Dataset records Block Start

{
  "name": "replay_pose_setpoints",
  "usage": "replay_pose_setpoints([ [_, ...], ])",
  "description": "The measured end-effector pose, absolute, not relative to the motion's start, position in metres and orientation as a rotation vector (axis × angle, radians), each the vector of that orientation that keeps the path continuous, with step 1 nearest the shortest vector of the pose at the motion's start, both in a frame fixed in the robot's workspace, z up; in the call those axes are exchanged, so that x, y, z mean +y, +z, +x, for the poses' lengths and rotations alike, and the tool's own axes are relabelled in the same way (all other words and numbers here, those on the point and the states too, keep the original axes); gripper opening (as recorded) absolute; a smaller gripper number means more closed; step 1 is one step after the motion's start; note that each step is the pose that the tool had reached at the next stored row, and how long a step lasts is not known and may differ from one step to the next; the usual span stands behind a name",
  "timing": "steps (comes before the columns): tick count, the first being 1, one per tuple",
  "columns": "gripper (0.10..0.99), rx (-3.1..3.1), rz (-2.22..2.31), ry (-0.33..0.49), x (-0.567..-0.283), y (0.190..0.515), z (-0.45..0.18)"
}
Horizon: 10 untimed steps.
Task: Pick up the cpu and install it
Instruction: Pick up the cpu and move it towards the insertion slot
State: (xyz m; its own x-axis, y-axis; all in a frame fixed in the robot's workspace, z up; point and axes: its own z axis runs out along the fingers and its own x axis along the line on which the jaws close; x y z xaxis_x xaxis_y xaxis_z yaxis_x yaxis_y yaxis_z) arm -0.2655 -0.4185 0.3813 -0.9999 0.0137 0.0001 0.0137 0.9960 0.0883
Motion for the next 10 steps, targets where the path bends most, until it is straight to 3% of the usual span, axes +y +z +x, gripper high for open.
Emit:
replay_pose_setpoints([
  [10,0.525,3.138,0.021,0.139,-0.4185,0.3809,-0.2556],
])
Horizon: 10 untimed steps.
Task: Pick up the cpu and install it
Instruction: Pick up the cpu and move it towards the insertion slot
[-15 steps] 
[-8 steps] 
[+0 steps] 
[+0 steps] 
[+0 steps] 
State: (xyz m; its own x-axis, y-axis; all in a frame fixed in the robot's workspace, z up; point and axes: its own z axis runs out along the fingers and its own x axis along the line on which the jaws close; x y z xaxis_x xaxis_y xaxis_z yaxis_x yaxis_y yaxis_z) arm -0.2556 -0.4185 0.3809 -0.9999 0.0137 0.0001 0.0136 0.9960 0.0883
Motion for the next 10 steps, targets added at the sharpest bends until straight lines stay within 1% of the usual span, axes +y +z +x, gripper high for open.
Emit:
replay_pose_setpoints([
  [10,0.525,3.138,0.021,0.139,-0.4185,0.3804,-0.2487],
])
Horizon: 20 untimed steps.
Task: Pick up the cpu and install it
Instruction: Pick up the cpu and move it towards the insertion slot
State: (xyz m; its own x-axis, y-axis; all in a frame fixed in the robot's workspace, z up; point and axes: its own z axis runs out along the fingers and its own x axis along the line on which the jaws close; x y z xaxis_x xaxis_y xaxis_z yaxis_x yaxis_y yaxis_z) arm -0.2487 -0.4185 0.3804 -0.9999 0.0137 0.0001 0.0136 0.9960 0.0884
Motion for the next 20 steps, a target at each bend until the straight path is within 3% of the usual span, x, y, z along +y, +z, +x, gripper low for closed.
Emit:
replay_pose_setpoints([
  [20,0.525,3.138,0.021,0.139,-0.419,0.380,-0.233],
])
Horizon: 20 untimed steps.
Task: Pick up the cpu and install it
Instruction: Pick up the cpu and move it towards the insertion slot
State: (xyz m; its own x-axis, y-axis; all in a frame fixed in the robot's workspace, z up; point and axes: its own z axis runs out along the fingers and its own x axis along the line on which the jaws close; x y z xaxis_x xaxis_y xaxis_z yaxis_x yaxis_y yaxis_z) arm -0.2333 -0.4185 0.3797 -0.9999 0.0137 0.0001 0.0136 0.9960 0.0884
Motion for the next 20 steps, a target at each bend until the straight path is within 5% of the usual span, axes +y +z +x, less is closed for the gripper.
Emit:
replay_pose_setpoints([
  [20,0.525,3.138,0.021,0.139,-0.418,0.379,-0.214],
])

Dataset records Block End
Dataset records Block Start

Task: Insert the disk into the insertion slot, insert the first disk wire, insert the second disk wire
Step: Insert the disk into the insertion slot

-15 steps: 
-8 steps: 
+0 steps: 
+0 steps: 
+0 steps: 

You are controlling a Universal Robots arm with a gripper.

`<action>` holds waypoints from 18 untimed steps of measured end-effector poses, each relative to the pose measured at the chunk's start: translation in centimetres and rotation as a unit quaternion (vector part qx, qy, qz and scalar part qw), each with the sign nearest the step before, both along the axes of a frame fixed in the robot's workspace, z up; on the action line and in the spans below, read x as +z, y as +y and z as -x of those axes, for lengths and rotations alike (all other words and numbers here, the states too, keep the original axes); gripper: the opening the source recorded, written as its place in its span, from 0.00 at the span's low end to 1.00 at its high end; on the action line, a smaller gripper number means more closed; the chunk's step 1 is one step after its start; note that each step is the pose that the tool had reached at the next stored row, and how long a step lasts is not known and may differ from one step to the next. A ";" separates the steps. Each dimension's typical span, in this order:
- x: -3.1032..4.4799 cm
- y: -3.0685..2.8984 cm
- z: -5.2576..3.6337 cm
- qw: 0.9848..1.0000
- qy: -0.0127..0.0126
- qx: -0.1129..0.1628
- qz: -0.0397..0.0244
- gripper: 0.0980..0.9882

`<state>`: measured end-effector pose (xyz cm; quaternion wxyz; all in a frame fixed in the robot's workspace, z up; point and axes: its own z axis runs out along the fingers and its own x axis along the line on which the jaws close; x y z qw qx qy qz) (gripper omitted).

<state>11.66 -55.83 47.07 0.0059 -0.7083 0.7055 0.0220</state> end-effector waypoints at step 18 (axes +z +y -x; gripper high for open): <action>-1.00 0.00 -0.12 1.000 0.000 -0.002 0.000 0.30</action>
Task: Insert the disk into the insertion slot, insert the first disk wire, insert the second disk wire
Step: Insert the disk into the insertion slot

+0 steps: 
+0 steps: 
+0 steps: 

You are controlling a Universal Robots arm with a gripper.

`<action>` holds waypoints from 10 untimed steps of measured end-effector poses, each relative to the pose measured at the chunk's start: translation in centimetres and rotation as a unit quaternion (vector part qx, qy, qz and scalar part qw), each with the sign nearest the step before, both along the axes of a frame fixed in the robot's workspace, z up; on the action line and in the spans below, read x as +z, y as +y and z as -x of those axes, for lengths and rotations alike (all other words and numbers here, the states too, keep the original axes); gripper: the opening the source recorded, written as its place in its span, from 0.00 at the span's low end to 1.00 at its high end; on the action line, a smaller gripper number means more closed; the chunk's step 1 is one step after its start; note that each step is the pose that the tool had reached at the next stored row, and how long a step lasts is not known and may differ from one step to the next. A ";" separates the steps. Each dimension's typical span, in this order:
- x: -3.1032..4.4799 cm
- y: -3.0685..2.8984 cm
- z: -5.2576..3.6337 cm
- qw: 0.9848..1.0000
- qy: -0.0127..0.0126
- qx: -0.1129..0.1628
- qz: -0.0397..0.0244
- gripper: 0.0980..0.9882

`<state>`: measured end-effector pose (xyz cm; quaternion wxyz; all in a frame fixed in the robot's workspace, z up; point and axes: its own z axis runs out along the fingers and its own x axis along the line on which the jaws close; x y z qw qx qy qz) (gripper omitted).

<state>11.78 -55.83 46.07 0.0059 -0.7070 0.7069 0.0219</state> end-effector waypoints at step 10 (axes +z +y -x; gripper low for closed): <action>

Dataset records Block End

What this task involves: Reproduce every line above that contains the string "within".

Your response:
Motion for the next 10 steps, targets added at the sharpest bends until straight lines stay within 1% of the usual span, axes +y +z +x, gripper high for open.
Motion for the next 20 steps, a target at each bend until the straight path is within 3% of the usual span, x, y, z along +y, +z, +x, gripper low for closed.
Motion for the next 20 steps, a target at each bend until the straight path is within 5% of the usual span, axes +y +z +x, less is closed for the gripper.

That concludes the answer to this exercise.